Reproduce each line of the material exactly, minus any picture.
BEGIN
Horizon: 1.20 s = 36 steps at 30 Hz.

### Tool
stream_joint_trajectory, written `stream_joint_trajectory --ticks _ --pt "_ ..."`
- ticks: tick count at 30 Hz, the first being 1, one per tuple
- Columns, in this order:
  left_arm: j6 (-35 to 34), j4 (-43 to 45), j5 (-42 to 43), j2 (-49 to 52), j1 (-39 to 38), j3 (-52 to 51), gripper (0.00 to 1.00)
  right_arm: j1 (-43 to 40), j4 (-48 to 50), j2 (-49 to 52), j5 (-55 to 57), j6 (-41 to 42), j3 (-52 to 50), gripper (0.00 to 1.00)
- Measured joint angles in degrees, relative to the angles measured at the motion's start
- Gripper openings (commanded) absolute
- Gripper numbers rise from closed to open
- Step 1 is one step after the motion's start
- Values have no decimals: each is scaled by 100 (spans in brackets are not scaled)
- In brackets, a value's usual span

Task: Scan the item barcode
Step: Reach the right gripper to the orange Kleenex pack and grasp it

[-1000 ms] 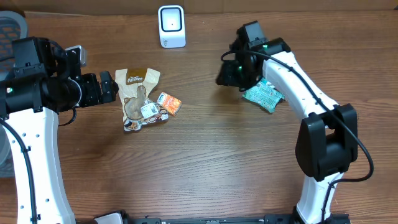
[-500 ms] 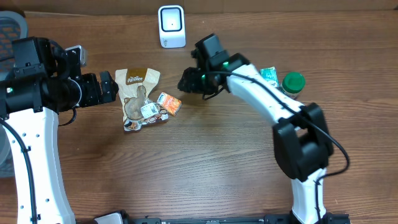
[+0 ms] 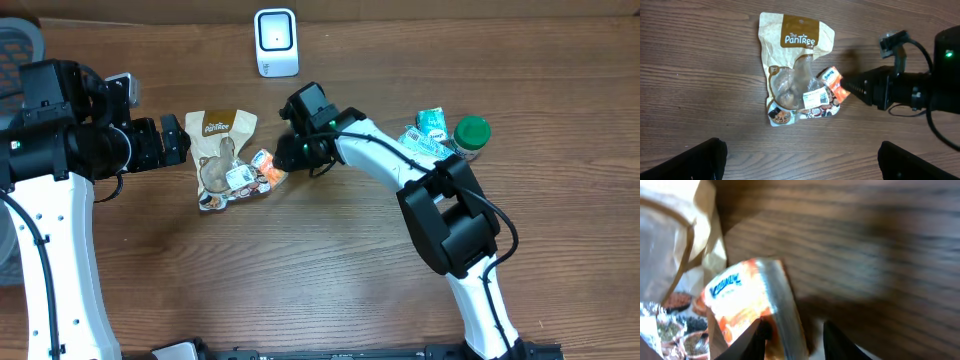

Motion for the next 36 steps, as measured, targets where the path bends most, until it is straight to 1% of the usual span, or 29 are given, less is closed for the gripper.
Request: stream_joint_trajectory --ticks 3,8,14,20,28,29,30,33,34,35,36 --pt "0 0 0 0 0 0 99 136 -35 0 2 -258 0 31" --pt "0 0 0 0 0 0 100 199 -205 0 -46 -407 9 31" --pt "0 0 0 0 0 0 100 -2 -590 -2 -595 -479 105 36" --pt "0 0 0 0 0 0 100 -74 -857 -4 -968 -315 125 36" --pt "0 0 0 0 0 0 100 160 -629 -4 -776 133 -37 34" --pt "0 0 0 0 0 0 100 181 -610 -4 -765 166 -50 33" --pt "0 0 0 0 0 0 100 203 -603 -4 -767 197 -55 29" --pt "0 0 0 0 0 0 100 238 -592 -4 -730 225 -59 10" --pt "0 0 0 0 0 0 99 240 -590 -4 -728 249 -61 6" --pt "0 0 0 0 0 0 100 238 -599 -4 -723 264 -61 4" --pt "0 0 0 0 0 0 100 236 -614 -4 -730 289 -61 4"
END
ANSWER BOX
Horizon: 1.20 s = 36 steps at 30 Hz.

### Tool
stream_joint_trajectory, written `stream_joint_trajectory --ticks _ --pt "_ ..."`
- ticks: tick count at 30 Hz, the first being 1, one per tuple
- Columns, in this order:
  left_arm: j6 (-35 to 34), j4 (-43 to 45), j5 (-42 to 43), j2 (-49 to 52), j1 (-39 to 38), j3 (-52 to 51), gripper (0.00 to 1.00)
  right_arm: j1 (-43 to 40), j4 (-48 to 50), j2 (-49 to 52), j5 (-55 to 57), j6 (-41 to 42), j3 (-52 to 50), gripper (0.00 to 1.00)
- Measured joint angles in degrees, relative to the angles measured at the motion's start
- Gripper openings (commanded) absolute
- Gripper numbers rise from closed to open
- Step 1 is one step after the motion's start
- Values have no decimals: each is scaled by 100 (spans in brackets are not scaled)
- In brackets, a value's usual span

Task: Scan the item barcode
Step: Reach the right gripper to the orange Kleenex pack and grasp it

[-1000 ms] 
[-500 ms] 
[+0 ms] 

Motion for the next 36 steps, as measured, targets where the path bends most, until it is straight to 1% of the usual span, or 29 are given, less is closed for the gripper.
Request: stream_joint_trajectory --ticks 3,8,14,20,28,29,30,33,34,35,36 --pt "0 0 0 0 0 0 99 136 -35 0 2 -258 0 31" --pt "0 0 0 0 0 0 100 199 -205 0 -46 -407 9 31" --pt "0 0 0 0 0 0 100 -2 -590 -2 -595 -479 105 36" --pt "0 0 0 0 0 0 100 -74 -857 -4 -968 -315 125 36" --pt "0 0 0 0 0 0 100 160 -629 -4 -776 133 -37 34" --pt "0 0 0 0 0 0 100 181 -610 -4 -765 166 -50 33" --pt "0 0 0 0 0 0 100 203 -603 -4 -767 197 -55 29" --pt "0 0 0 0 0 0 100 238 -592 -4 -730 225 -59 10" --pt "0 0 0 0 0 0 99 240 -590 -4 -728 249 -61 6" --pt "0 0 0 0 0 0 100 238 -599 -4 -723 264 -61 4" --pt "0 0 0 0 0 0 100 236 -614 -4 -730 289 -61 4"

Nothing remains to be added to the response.